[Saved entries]
########

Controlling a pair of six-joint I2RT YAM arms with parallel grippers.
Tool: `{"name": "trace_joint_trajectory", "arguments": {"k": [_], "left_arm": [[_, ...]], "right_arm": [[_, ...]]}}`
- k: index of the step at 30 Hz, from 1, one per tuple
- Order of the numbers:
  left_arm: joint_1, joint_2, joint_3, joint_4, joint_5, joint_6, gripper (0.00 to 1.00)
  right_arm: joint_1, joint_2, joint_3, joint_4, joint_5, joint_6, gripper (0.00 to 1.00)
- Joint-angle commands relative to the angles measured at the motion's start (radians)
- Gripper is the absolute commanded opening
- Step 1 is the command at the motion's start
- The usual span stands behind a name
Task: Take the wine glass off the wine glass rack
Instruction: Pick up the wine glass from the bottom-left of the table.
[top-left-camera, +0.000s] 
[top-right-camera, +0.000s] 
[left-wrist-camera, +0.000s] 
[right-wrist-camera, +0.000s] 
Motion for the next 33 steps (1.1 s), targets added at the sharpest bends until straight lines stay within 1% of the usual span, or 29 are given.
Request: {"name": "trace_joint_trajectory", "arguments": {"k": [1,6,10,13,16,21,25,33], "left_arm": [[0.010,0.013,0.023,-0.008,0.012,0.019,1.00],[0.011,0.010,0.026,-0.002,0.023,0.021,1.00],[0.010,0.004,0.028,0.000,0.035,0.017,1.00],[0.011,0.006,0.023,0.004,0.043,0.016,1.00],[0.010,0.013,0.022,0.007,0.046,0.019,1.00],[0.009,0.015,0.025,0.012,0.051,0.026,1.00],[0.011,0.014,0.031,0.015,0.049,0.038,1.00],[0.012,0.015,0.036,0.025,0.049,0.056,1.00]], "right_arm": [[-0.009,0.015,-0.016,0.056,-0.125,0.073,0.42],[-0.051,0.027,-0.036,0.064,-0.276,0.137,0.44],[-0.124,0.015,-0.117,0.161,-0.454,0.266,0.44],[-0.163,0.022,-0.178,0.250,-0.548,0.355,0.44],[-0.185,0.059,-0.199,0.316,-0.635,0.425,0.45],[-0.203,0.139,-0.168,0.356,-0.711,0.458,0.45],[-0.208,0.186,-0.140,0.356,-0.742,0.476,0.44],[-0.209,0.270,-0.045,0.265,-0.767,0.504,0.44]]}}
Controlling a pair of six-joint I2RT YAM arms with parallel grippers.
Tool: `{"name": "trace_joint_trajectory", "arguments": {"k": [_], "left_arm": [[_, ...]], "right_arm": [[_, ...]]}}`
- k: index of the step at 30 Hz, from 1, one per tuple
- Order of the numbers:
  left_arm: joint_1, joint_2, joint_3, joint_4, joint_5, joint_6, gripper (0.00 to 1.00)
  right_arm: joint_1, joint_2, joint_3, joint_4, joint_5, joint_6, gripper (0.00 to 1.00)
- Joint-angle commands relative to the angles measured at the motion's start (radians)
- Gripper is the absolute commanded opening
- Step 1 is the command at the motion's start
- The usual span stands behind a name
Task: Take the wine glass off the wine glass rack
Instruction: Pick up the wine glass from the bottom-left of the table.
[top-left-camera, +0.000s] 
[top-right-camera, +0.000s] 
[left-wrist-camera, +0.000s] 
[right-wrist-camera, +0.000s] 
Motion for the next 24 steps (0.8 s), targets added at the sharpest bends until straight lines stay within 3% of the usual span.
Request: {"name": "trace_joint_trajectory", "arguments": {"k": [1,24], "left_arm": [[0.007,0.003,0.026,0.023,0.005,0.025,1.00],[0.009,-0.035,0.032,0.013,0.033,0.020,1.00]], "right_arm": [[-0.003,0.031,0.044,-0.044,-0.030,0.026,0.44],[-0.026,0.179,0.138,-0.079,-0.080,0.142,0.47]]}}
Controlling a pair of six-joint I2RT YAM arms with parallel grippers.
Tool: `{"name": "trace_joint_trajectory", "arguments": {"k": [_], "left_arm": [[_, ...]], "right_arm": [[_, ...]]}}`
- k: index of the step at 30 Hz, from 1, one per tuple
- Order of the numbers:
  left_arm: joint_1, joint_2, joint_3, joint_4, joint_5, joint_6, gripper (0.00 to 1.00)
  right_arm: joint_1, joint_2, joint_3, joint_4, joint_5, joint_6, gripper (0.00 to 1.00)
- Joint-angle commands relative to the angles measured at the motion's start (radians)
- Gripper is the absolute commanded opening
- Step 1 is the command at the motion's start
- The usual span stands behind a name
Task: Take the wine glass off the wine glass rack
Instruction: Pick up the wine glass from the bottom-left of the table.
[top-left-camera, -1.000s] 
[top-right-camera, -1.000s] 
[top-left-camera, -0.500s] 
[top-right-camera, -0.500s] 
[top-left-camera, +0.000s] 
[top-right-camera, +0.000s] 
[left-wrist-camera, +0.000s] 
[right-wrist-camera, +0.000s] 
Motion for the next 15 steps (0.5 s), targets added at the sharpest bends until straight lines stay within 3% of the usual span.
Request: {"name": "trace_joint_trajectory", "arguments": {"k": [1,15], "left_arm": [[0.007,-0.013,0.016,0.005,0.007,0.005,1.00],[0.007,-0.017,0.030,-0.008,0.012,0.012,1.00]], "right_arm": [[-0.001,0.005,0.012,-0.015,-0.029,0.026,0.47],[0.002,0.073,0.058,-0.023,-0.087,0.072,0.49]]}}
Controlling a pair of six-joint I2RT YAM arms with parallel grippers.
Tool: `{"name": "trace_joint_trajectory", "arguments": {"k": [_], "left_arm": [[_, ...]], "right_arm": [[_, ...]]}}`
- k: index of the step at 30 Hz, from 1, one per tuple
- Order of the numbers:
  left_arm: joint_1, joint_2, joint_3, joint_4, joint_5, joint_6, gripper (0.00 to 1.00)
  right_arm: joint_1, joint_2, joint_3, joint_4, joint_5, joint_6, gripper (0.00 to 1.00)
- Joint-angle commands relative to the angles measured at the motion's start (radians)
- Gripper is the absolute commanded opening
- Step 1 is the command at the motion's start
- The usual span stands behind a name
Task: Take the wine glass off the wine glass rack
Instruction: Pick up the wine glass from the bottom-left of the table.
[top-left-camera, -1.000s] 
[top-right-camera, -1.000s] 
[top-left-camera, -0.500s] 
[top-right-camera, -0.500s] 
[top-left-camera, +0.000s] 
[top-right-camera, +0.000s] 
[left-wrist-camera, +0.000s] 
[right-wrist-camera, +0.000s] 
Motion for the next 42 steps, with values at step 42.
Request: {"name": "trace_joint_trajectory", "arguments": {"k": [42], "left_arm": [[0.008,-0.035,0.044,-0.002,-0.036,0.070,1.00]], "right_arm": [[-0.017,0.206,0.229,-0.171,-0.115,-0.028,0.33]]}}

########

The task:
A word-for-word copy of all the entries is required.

Answer box:
Controlling a pair of six-joint I2RT YAM arms with parallel grippers.
Tool: `{"name": "trace_joint_trajectory", "arguments": {"k": [_], "left_arm": [[_, ...]], "right_arm": [[_, ...]]}}`
- k: index of the step at 30 Hz, from 1, one per tuple
- Order of the numbers:
  left_arm: joint_1, joint_2, joint_3, joint_4, joint_5, joint_6, gripper (0.00 to 1.00)
  right_arm: joint_1, joint_2, joint_3, joint_4, joint_5, joint_6, gripper (0.00 to 1.00)
- Joint-angle commands relative to the angles measured at the motion's start (radians)
- Gripper is the absolute commanded opening
- Step 1 is the command at the motion's start
- The usual span stands behind a name
Task: Take the wine glass off the wine glass rack
Instruction: Pick up the wine glass from the bottom-left of the table.
[top-left-camera, +0.000s] 
[top-right-camera, +0.000s] 
[left-wrist-camera, +0.000s] 
[right-wrist-camera, +0.000s] 
Motion for the next 33 steps (1.1 s), targets added at the sharpest bends until straight lines stay within 1% of the usual span, or 29 are given.
Request: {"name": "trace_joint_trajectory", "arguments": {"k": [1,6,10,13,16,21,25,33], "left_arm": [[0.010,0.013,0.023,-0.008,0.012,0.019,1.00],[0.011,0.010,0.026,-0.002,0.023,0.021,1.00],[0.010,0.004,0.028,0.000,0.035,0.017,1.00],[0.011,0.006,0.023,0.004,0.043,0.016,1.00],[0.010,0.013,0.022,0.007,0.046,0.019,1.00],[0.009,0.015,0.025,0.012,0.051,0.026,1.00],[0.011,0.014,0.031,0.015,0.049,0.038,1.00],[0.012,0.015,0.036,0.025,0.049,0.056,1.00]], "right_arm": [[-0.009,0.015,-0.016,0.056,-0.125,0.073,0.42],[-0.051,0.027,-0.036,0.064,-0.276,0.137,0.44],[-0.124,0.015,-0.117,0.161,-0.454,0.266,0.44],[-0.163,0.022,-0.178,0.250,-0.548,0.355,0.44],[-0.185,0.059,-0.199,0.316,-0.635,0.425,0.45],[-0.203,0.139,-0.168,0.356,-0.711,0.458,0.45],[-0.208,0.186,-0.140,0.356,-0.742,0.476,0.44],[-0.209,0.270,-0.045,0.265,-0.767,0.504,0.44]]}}
Controlling a pair of six-joint I2RT YAM arms with parallel grippers.
Tool: `{"name": "trace_joint_trajectory", "arguments": {"k": [_], "left_arm": [[_, ...]], "right_arm": [[_, ...]]}}`
- k: index of the step at 30 Hz, from 1, one per tuple
- Order of the numbers:
  left_arm: joint_1, joint_2, joint_3, joint_4, joint_5, joint_6, gripper (0.00 to 1.00)
  right_arm: joint_1, joint_2, joint_3, joint_4, joint_5, joint_6, gripper (0.00 to 1.00)
- Joint-angle commands relative to the angles measured at the motion's start (radians)
- Gripper is the absolute commanded opening
- Step 1 is the command at the motion's start
- The usual span stands behind a name
Task: Take the wine glass off the wine glass rack
Instruction: Pick up the wine glass from the bottom-left of the table.
[top-left-camera, +0.000s] 
[top-right-camera, +0.000s] 
[left-wrist-camera, +0.000s] 
[right-wrist-camera, +0.000s] 
Motion for the next 24 steps (0.8 s), targets added at the sharpest bends until straight lines stay within 3% of the usual span.
Request: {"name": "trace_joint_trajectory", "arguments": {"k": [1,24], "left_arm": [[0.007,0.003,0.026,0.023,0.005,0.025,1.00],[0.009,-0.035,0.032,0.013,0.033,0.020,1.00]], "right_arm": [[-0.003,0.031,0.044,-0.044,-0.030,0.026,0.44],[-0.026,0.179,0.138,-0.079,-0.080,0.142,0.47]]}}
Controlling a pair of six-joint I2RT YAM arms with parallel grippers.
Tool: `{"name": "trace_joint_trajectory", "arguments": {"k": [_], "left_arm": [[_, ...]], "right_arm": [[_, ...]]}}`
- k: index of the step at 30 Hz, from 1, one per tuple
- Order of the numbers:
  left_arm: joint_1, joint_2, joint_3, joint_4, joint_5, joint_6, gripper (0.00 to 1.00)
  right_arm: joint_1, joint_2, joint_3, joint_4, joint_5, joint_6, gripper (0.00 to 1.00)
- Joint-angle commands relative to the angles measured at the motion's start (radians)
- Gripper is the absolute commanded opening
- Step 1 is the command at the motion's start
- The usual span stands behind a name
Task: Take the wine glass off the wine glass rack
Instruction: Pick up the wine glass from the bottom-left of the table.
[top-left-camera, -1.000s] 
[top-right-camera, -1.000s] 
[top-left-camera, -0.500s] 
[top-right-camera, -0.500s] 
[top-left-camera, +0.000s] 
[top-right-camera, +0.000s] 
[left-wrist-camera, +0.000s] 
[right-wrist-camera, +0.000s] 
Motion for the next 15 steps (0.5 s), targets added at the sharpest bends until straight lines stay within 3% of the usual span.
Request: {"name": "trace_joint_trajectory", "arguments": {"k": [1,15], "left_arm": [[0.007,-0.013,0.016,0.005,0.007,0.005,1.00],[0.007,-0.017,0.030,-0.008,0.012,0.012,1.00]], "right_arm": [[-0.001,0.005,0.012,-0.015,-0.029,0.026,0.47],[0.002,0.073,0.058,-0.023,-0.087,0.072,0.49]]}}
Controlling a pair of six-joint I2RT YAM arms with parallel grippers.
Tool: `{"name": "trace_joint_trajectory", "arguments": {"k": [_], "left_arm": [[_, ...]], "right_arm": [[_, ...]]}}`
- k: index of the step at 30 Hz, from 1, one per tuple
- Order of the numbers:
  left_arm: joint_1, joint_2, joint_3, joint_4, joint_5, joint_6, gripper (0.00 to 1.00)
  right_arm: joint_1, joint_2, joint_3, joint_4, joint_5, joint_6, gripper (0.00 to 1.00)
- Joint-angle commands relative to the angles measured at the motion's start (radians)
- Gripper is the absolute commanded opening
- Step 1 is the command at the motion's start
- The usual span stands behind a name
Task: Take the wine glass off the wine glass rack
Instruction: Pick up the wine glass from the bottom-left of the table.
[top-left-camera, -1.000s] 
[top-right-camera, -1.000s] 
[top-left-camera, -0.500s] 
[top-right-camera, -0.500s] 
[top-left-camera, +0.000s] 
[top-right-camera, +0.000s] 
[left-wrist-camera, +0.000s] 
[right-wrist-camera, +0.000s] 
Motion for the next 42 steps, with values at step 42.
Request: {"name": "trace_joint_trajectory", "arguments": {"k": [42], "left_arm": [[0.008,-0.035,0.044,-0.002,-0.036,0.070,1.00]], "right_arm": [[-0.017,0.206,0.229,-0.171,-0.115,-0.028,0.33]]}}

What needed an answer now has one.